Work instruction:
Set down word for word each line from the start of the listing through the line that contains "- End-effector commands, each", both included.

Input data:
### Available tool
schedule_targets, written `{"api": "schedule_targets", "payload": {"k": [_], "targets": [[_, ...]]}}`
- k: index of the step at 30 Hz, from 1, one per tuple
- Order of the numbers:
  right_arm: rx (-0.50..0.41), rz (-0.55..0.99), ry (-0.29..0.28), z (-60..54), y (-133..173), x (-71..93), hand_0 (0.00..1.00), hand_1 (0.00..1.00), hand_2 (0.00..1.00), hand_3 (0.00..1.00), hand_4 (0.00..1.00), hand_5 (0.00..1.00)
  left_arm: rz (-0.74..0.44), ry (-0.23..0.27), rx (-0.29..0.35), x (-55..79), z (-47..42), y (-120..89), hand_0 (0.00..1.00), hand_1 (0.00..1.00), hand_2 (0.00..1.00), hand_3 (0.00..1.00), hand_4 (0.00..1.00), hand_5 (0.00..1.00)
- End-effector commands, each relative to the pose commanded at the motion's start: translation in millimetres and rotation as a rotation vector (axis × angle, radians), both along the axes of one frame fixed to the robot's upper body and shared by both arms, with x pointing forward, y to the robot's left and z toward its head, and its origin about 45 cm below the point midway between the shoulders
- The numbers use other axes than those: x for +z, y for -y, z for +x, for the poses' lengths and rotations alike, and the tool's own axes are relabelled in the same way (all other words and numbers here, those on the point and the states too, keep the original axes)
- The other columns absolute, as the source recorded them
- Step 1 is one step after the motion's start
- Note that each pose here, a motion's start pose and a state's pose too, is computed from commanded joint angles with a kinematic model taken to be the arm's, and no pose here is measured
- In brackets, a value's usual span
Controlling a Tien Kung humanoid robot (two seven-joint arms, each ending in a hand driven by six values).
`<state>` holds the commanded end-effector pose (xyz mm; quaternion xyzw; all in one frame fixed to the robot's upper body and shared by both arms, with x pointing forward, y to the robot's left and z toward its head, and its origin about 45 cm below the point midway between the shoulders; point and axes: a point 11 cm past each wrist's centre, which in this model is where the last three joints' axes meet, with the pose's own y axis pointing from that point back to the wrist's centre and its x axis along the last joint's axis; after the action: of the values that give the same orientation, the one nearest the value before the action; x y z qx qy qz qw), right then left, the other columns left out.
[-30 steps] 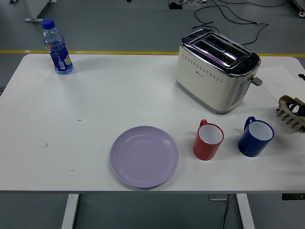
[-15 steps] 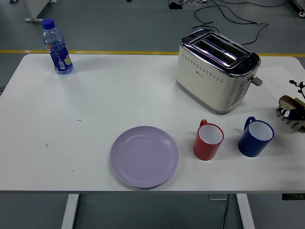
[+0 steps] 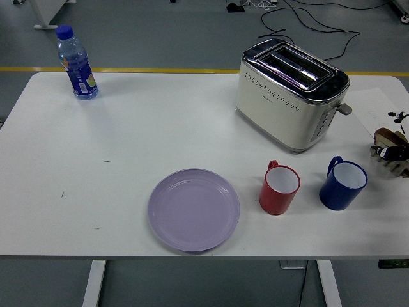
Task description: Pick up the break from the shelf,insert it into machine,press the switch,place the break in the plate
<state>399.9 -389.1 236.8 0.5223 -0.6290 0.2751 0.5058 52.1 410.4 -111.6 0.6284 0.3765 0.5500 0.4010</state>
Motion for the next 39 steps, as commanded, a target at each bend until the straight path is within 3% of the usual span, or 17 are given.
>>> {"api": "schedule_targets", "payload": {"k": [3, 4, 9, 10, 21, 22, 27, 28, 39], "targets": [[-0.01, -0.031, -0.013, 1.5, -0.8, -0.5, 0.788, 0.708, 0.725, 0.83, 0.785, 0.128, 0.001, -0.001, 0.0, 0.0, -0.5, -0.2, 0.651, 0.566, 0.584, 0.598, 0.295, 0.982], [-0.012, -0.038, -0.019, 1.7, -1.1, -1.3, 0.677, 0.637, 0.648, 0.774, 0.774, 0.132, 0.001, -0.002, 0.0, 0.0, -0.8, -0.3, 0.651, 0.566, 0.584, 0.599, 0.295, 0.98], [-0.03, -0.068, -0.039, 2.7, -1.0, -5.1, 0.677, 0.637, 0.648, 0.774, 0.774, 0.132, 0.001, -0.005, -0.001, -0.1, -1.9, -0.4, 0.651, 0.566, 0.584, 0.599, 0.295, 0.98], [-0.034, -0.079, -0.043, 3.0, -1.2, -5.7, 0.573, 0.572, 0.582, 0.725, 0.751, 0.125, 0.001, -0.006, -0.001, -0.2, -2.3, -0.3, 0.651, 0.566, 0.585, 0.598, 0.296, 0.98], [-0.043, -0.121, -0.022, 5.5, -3.7, -1.1, 0.511, 0.52, 0.548, 0.666, 0.717, 0.106, 0.002, -0.006, -0.003, 0.0, -2.2, -0.8, 0.651, 0.566, 0.585, 0.598, 0.296, 0.979], [-0.043, -0.132, -0.02, 6.2, -4.6, 0.0, 0.432, 0.46, 0.495, 0.6, 0.69, 0.086, 0.002, -0.005, -0.002, 0.0, -1.8, -0.8, 0.651, 0.566, 0.585, 0.598, 0.296, 0.978], [-0.039, -0.158, -0.027, 7.4, -6.3, 0.9, 0.432, 0.46, 0.495, 0.6, 0.69, 0.086, 0.002, -0.002, -0.001, 0.2, -1.0, -1.0, 0.651, 0.566, 0.585, 0.598, 0.296, 0.978], [-0.038, -0.163, -0.031, 7.5, -6.7, 0.7, 0.361, 0.417, 0.463, 0.544, 0.636, 0.042, 0.002, -0.002, -0.001, 0.2, -0.8, -1.1, 0.65, 0.566, 0.585, 0.6, 0.297, 0.978], [-0.037, -0.189, -0.041, 8.7, -8.1, 1.7, 0.317, 0.395, 0.456, 0.531, 0.62, 0.029, 0.003, 0.001, 0.001, 0.5, 0.1, -1.6, 0.651, 0.567, 0.585, 0.599, 0.298, 0.977]]}}
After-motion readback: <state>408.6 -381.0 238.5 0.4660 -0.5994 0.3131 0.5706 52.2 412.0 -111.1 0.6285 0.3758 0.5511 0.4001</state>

Output of the task:
### Available tool
schedule_targets, written `{"api": "schedule_targets", "payload": {"k": [_], "targets": [[_, ...]]}}`
- k: index of the step at 30 Hz, from 1, one per tuple
- Order of the numbers:
  right_arm: rx (-0.50..0.41), rz (-0.55..0.99), ry (-0.29..0.28), z (-60..54), y (-133..173), x (-71..93), hand_0 (0.00..1.00), hand_1 (0.00..1.00), hand_2 (0.00..1.00), hand_3 (0.00..1.00), hand_4 (0.00..1.00), hand_5 (0.00..1.00)
  left_arm: rz (-0.74..0.44), ry (-0.23..0.27), rx (-0.29..0.35), x (-55..79), z (-47..42), y (-120..89), hand_0 (0.00..1.00), hand_1 (0.00..1.00), hand_2 (0.00..1.00), hand_3 (0.00..1.00), hand_4 (0.00..1.00), hand_5 (0.00..1.00)
- End-effector commands, each relative to the pose commanded at the motion's start: translation in millimetres and rotation as a rotation vector (axis × angle, radians), both along the axes of one frame fixed to the robot's upper body and shared by both arms, with x pointing forward, y to the robot's left and z toward its head, and its origin about 45 cm below the point midway between the shoulders

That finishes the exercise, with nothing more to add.